Diagnostiziert wird Diabetes mellitus entweder durch erhöhte Nüchtern-Blutzucker-Werte (venöse Plasmaglukose größer/gleich 126 mg/dl), durch erhöhte postprandiale Blutzuckerwerte (spontan oder im Rahmen eines Blutzuckerbelastungstests, größer/gleich 200 mg/dl) oder durch einen erhöhten Blutzuckerlangzeitwert (HbA1c größer/gleich 6,5%).

Mögliche Komplikationen des DM sind, vor allem in Kombination mit anderen Risikofaktoren (z.B. erhöhter Blutdruck, erhöhte Blutfette, Nikotinkonsum) einerseits Gefäßverengungen der großen Schlagadern (Herzinfarkt, Schlaganfall, periphere arterielle Verschlusskrankheit der Beingefäße), andererseits auch Verengungen kleiner Gefäße mit typischen Komplikationen im Bereich der Augen (diabetische Retinopathie), der Niere (Nephropathie) und der peripheren Nerven (Polyneuropathie).
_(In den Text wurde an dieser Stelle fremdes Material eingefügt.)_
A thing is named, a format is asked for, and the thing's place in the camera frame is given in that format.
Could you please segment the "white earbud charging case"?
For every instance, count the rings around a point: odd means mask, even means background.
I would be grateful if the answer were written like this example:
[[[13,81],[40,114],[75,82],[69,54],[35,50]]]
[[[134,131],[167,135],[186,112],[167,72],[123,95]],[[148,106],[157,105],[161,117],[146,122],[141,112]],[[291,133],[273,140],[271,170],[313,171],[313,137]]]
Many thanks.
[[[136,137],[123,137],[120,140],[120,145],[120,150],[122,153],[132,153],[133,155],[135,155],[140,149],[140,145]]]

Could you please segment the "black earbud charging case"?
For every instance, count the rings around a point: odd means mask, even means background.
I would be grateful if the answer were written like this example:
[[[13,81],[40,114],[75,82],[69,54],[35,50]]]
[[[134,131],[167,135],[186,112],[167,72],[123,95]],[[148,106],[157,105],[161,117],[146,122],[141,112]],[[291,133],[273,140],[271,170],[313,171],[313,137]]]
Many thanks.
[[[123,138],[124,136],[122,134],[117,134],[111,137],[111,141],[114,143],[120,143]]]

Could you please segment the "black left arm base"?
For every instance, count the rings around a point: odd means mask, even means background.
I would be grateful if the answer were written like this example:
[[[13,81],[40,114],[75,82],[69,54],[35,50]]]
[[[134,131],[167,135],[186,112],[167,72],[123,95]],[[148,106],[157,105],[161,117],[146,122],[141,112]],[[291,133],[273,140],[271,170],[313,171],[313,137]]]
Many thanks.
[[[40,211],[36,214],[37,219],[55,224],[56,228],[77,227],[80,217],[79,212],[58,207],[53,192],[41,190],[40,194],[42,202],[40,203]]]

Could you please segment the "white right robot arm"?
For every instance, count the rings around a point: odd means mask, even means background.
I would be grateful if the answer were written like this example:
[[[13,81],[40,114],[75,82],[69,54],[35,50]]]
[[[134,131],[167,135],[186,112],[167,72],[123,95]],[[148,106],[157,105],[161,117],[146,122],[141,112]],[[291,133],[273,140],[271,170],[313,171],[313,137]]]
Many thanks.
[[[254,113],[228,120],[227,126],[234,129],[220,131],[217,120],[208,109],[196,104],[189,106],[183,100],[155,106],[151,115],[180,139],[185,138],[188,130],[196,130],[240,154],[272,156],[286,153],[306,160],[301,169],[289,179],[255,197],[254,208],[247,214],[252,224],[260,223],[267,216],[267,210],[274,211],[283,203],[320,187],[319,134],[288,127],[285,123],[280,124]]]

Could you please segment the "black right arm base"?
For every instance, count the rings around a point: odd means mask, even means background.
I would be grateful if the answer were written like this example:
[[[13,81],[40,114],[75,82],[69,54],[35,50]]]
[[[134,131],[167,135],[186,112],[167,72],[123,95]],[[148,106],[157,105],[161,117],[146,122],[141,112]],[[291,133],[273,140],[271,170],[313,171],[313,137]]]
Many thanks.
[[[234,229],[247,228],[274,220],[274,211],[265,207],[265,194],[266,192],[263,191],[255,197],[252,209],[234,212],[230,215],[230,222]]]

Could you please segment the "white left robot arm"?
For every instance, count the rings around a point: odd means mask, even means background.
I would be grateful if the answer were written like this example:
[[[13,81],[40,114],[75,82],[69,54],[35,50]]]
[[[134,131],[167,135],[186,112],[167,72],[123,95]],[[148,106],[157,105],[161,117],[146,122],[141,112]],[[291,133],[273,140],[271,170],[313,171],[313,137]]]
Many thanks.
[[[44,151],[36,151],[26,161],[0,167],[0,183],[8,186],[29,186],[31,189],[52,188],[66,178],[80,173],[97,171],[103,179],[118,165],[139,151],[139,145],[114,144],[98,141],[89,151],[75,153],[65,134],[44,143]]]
Die Grundlage der Diabetestherapie sind zuckerfreie bzw. zuckermodifizierte (Vermeidung schell-resorbierbarer Kohlenhydrate), fettarme Ernährung und ausreichend Bewegung, ggf. auch Gewichtsreduktion bei begleitendem Übergewicht bzw. Fettleibigkeit und Therapie zusätzlicher Risikofaktoren (z.B. Blutdrucksenkung, Senkung erhöhter Blutfette, Nikotinstopp).

Reicht dies nicht aus, gibt es mittlerweile zahlreiche medikamentöse Therapieoptionen, einerseits orale bzw. Tablettentherapien (Metformin als Erstlinien-Medikament; in weitere Folge oder bei Unverträglichkeit/Gegenanzeigen von/gegen Metformin z.B.  SGLT-2-Hemmer, DPP-4-Hemmer, Pioglitazon, Sulfonylharnstoffe/Glinide und Acarbose).

Andererseits sind auch subcutane Medikamente (GLP-1-Analoga und zahlreiche Insuline) sinnvolle und sehr effektive Therapeutika.

Generell sollte eine medikamentöse Diabetestherapie heutzutage individualisiert auf jeden Patienten (an seine Bedürfnisse, seinen Allgemeinzustand, seine Risikofaktoren und Begleiterkrankungen) zugeschnitten werden.

Sinnvoll sind regelmäßige körperliche Untersuchungen von Diabetikern mit Fußinspektionen inklusive Sensibilitätsprüfungen, regelmäßige Blutdruck(selbst)messungen, Blutzucker(selbst)messungen, Laborkontrollen (HbA1c, Blutfette, Nierenfunktionsparameter, Urinkontrollen) und auch augenfachärztliche Kontrollen.

Jährliche internistische Untersuchungen inklusive EKG, Herzultraschall und Ultraschall der Halsschlagadern dienen zur Früherkennung von Komplikationen an den großen Schlagadern.